Hills of Parnassus, The

Czesław Miłosz
Hills of Parnassus, The
  • Wydawnictwo Krytyki Politycznej
    Warszawa 2012
    128 pages
    145x205
    ISBN: 978-83-63855-01-7
    Translation rights: The Wylie Agency

The Hills of Parnassus is Czesław Miłosz’s third and final attempt at tackling fiction (following the novels The Seizure of Power and The Issa Valley in the 1950s). He probably started it in 1967, worked intensively on it in 1970 and 1971, and finally, in the same year, abandoned it. In 1972 he offered some extracts from the unfinished book to the Paris-based periodical Kultura, but editor-in-chief Jerzy Giedroyć felt sceptical about it and refused to publish them. Covering several dozen pages of type – five chapters taken from a longer, hand-written version, plus some Introductory Remarks by the author – it has now been published for the first time.

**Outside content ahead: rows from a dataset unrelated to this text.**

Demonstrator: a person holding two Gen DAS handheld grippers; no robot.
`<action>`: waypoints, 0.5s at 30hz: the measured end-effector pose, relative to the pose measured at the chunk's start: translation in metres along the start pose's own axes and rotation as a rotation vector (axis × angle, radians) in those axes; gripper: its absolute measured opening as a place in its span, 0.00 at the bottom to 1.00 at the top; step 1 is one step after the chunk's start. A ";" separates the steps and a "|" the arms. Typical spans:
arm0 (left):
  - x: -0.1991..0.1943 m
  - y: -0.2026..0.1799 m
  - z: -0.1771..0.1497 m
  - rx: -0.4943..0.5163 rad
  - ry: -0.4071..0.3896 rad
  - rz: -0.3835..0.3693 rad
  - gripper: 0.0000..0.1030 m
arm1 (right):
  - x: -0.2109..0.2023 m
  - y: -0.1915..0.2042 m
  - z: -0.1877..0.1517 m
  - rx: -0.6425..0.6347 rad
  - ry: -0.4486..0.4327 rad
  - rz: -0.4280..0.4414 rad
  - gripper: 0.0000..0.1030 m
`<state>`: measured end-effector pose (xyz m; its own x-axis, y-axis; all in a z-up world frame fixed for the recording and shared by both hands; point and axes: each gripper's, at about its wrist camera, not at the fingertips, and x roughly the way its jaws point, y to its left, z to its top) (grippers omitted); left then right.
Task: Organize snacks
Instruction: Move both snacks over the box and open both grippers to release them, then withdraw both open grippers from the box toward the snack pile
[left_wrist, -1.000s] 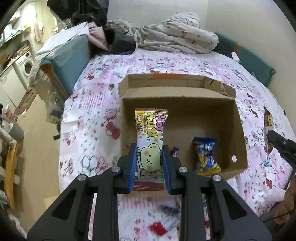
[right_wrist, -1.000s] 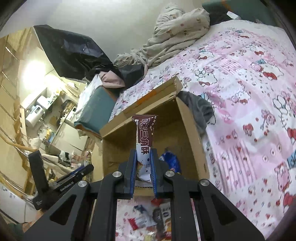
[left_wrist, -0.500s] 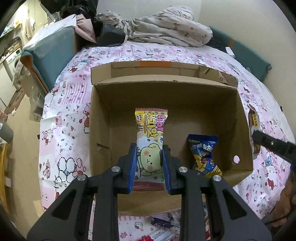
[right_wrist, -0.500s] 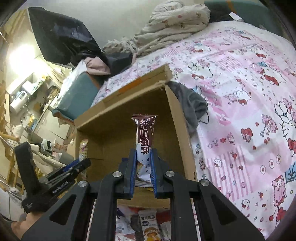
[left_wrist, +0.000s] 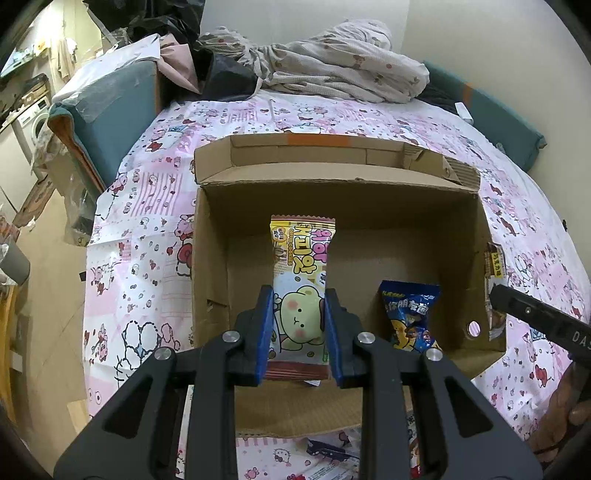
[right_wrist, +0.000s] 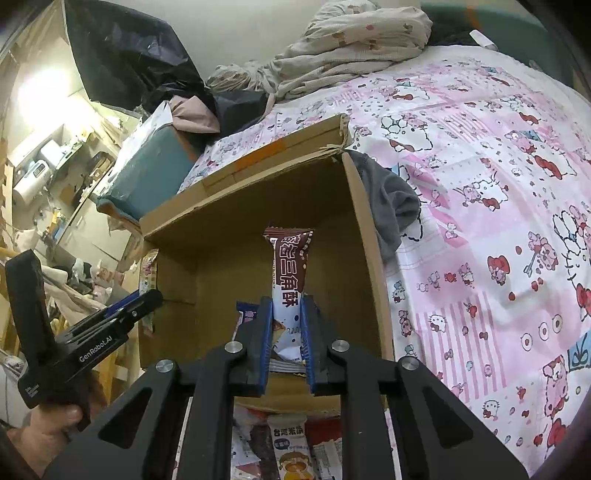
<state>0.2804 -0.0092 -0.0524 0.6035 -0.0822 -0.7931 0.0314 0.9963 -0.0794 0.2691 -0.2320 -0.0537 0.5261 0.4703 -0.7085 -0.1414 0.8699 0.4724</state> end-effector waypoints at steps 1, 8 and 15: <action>0.000 0.000 0.000 0.001 0.002 -0.003 0.22 | 0.000 -0.001 0.000 -0.002 -0.003 0.001 0.18; -0.003 0.000 -0.003 -0.007 0.005 -0.027 0.45 | -0.009 0.000 0.003 0.016 -0.038 0.054 0.31; -0.015 -0.002 -0.003 -0.006 -0.039 -0.017 0.83 | -0.020 0.005 0.005 0.004 -0.106 0.065 0.92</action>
<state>0.2687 -0.0097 -0.0423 0.6335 -0.0979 -0.7675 0.0370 0.9947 -0.0964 0.2616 -0.2377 -0.0344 0.6017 0.5076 -0.6168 -0.1752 0.8372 0.5181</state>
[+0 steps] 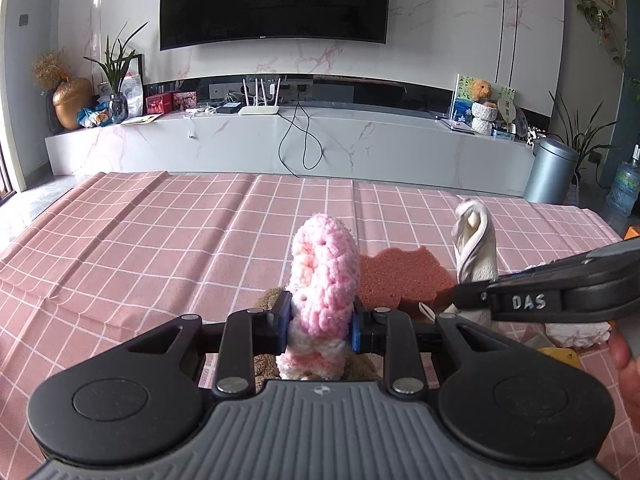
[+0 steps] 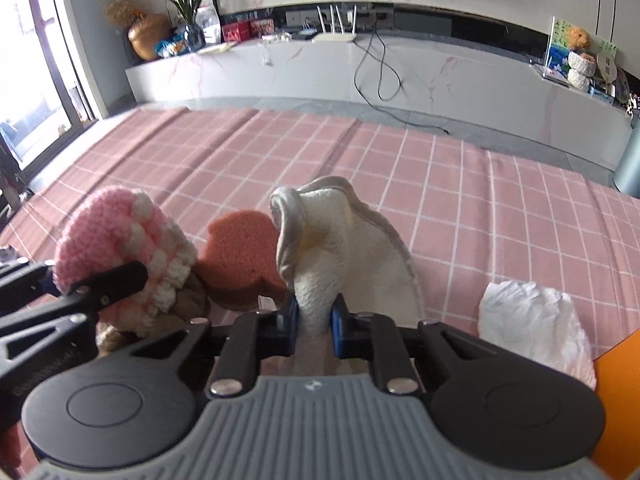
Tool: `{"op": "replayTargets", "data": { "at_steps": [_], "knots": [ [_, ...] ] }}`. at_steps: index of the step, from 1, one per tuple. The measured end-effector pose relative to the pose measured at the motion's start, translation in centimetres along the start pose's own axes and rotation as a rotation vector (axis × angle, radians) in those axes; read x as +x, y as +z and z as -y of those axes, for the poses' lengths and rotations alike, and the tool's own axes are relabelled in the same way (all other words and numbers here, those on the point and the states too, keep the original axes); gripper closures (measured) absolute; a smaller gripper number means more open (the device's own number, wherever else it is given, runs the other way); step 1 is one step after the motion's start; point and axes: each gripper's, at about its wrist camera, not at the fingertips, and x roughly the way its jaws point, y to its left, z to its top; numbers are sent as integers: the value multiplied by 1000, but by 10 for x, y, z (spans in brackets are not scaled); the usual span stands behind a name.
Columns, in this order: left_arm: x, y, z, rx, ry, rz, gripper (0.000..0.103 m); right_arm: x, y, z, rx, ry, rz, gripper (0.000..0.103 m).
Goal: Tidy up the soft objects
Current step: 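Grasp the pink crochet piece with the left tool while the right tool grasps the beige cloth pad, then carry the crochet piece with the left tool while the right tool carries the pad over the box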
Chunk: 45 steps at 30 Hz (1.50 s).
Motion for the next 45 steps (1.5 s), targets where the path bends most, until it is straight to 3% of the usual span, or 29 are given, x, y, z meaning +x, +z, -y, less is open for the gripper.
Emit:
{"op": "replayTargets", "data": {
  "at_steps": [11, 28, 38, 45],
  "knots": [
    [-37, 16, 17, 27, -32, 57, 73, -58, 6, 6, 2, 60, 84, 89],
    [-100, 30, 67, 94, -116, 143, 73, -173, -17, 24, -52, 72, 240, 90],
    [-116, 34, 114, 144, -216, 166, 73, -236, -45, 73, -103, -32, 258, 90],
    [-112, 42, 171, 219, -361, 166, 73, -268, -63, 119, -172, -159, 214, 90]
  ]
}}
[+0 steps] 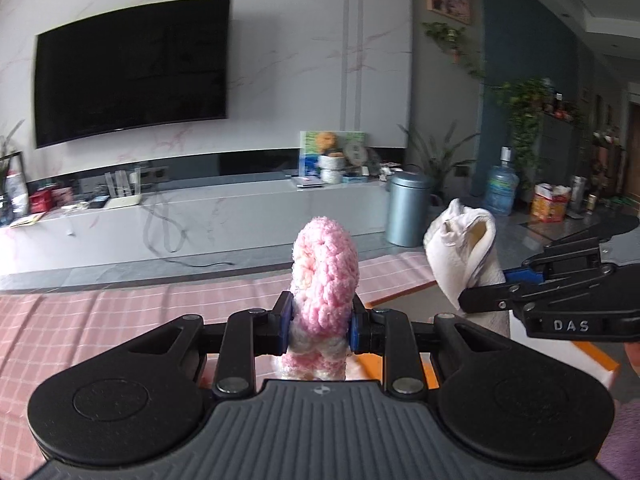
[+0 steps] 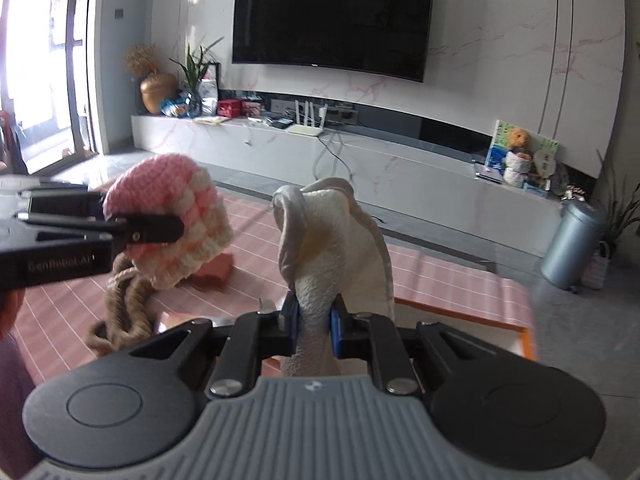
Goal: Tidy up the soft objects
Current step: 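Carry the crochet piece with the left tool while the right tool carries the pad over the box, then open both tools to release the crochet piece and pad into the box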
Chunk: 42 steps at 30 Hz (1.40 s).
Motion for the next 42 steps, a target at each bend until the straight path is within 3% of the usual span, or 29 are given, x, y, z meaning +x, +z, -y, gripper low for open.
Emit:
{"op": "replayTargets", "data": {
  "at_steps": [7, 14, 21, 34, 42],
  "knots": [
    [39, 16, 50, 74, -177, -29, 73, -10, -10, 44, -94, -90, -68, 90],
    [83, 26, 84, 150, -272, -94, 73, 5, -28, 85, -142, -119, -163, 90],
    [119, 11, 107, 260, -279, -176, 73, 45, -43, 112, -122, -100, -235, 90],
    [169, -9, 107, 299, -254, -344, 73, 113, -60, 134, -121, -47, -328, 89],
    [185, -17, 110, 345, -226, -397, 73, 134, -67, 137, -106, -5, -374, 87]
  ]
}}
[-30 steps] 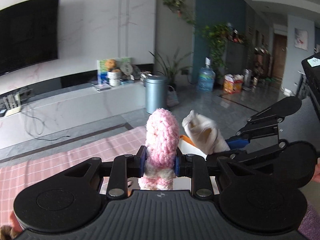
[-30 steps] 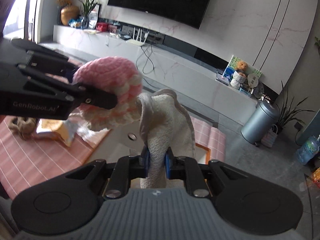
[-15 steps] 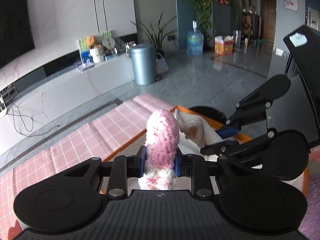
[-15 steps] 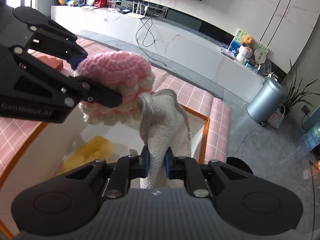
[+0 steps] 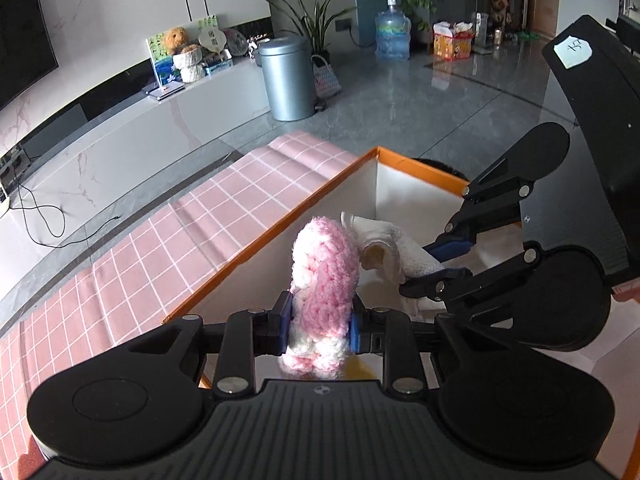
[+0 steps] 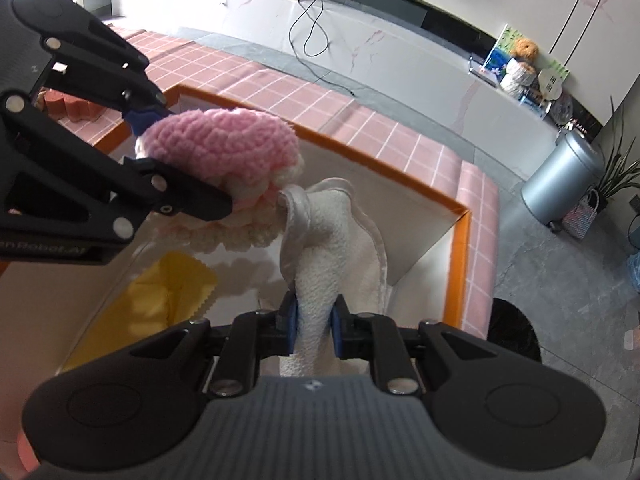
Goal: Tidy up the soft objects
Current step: 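Open both tools to release the crochet piece and pad into the box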
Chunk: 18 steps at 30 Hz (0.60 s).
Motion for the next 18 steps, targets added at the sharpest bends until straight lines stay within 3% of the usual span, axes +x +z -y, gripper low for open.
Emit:
{"op": "replayTargets", "data": {
  "at_steps": [8, 11, 16, 18],
  "knots": [
    [2, 1, -3, -5, 33, -17, 70, 12, 4, -12, -11, 17, -12, 80],
    [-1, 1, -5, -8, 41, -8, 69, 9, 4, -13, -8, 22, -5, 67],
    [-4, 0, -4, -8, 53, -2, 55, 0, 3, -20, -35, 26, 5, 56],
    [-8, 0, -4, -13, 47, 9, 40, -5, 2, -22, -48, 17, 13, 54]
  ]
}}
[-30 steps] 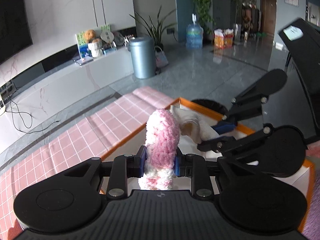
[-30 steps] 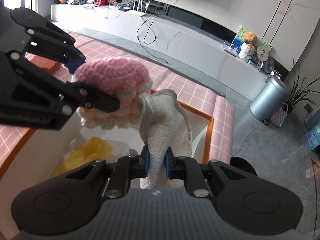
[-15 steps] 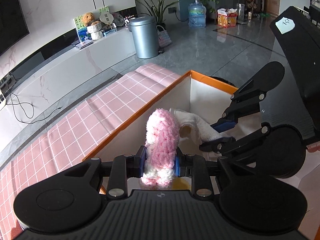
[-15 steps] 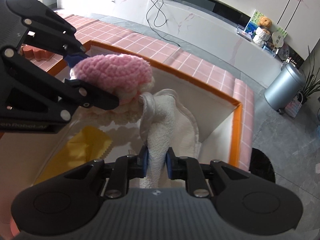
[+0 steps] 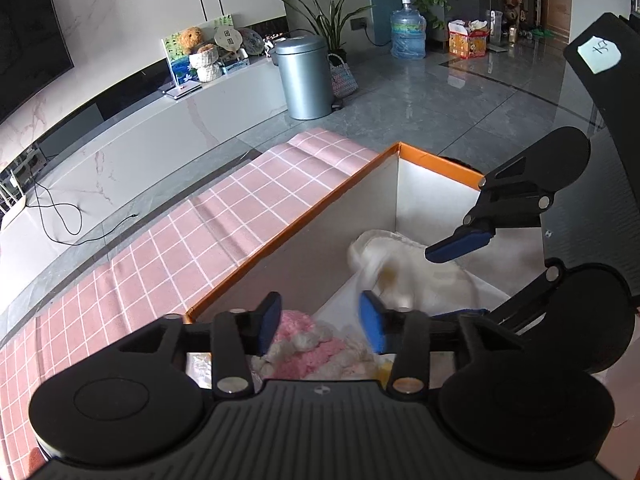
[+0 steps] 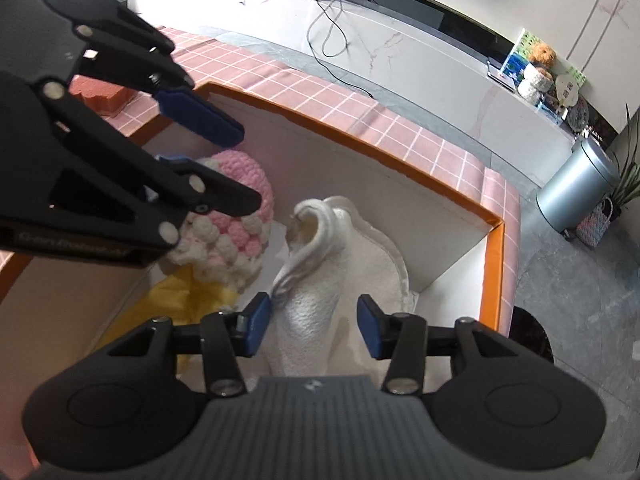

There are at least three reasons why this book is significant. Firstly, as the subtitle tells us, here we have a work of science fiction, and this, in itself, is enough of an incentive to take a close look at it since it is highly intriguing to think of Miłosz “seeking a more comprehensive form” in this way. The second reason – not unrelated to the first – is that in his work as a novelist and commentator on his own fiction Miłosz adds many interesting things to what we already know about him. Thirdly and finally, even if they only represent a record of his ambitions and – as he himself admitted – his artistic failure, several dozen previously unknown pages by a Nobel prize-winning author are worth close reading.

As we know, Czesław Miłosz did not have a particularly high opinion of fiction, especially late-twentieth-century modern fiction. In his view it had “come unstuck from the world of things and human relations”, and, as he wrote in the Introductory Remarks that preface The Hills of Parnassus, “the modern novel, trained on streams of consciousness, internal monologues etc., and afflicted by structural theories, has wandered off so far that it bears little resemblance to what was once understood as the novel”. In his view, new fiction had lost what had, in a way, brought it to life and raised it to the heights: the ability to move the hearts and consciences of the wide reading public, the capacity to express truths and to initiate debates that were comprehensible to many people. But in science fiction Miłosz perceived a genre in which the virtues of the former, “old-fashioned” fiction were still alive, and which was still capable, more than elite poetry, of traditional communication with the general public – at any rate in its “classic” version. For example, Miłosz valued Lem’s Solaris, just as he criticised Lem’s later experiments with the genre and his search for – what irony! – a more comprehensive form for science fiction.

Miłosz tried his hand at sci-fi in order to express his concern at the direction mankind’s cultural development was taking. He set about envisioning the world at the close of the twenty-first century, when technical progress would result in compulsive, pointless consumption and the degeneration of personal bonds among the masses, who are ruled by an elite caste of technocrats. In this world, which Reason has deprived of Meaning and brought to the limits, nevertheless a sort of precursor to a quasi-religious revival appears, represented by a handful of misfits led by a man called Ephraim, who are looking for a way out of the universal indifference and impotence.

We do not know how it ends. Miłosz only provided preliminary, sometimes quite vivid images of his world, and an initial, sometimes fully absorbing presentation of some of his protagonists, but he failed to get any action going at all (what else could have galvanized the reader’s emotions?), and that was probably why he gave up writing the book. He explains his discouragement in more detail in the Introductory Remarks, which have to be read to judge for oneself to what extent he accounts for his failure in an old-fashioned way, and to what extent in an extremely modern way. Meanwhile, in her illuminating afterword, Agnieszka Kosińska discusses all the book’s adventures, contexts, affiliations and surprising sequels. Lest anybody should think that The Hills of Parnassus stands alone as fiction, the pieces of the novel are accompanied by a related text called Ephraim’s Liturgy, which was published in Kultura in 1968. Equipped with “a commentary explaining who Ephraim was”, these ritual incantations mixed with evangelical parables show Miłosz in his real element.

The Hills of Parnassus is truly fascinating reading.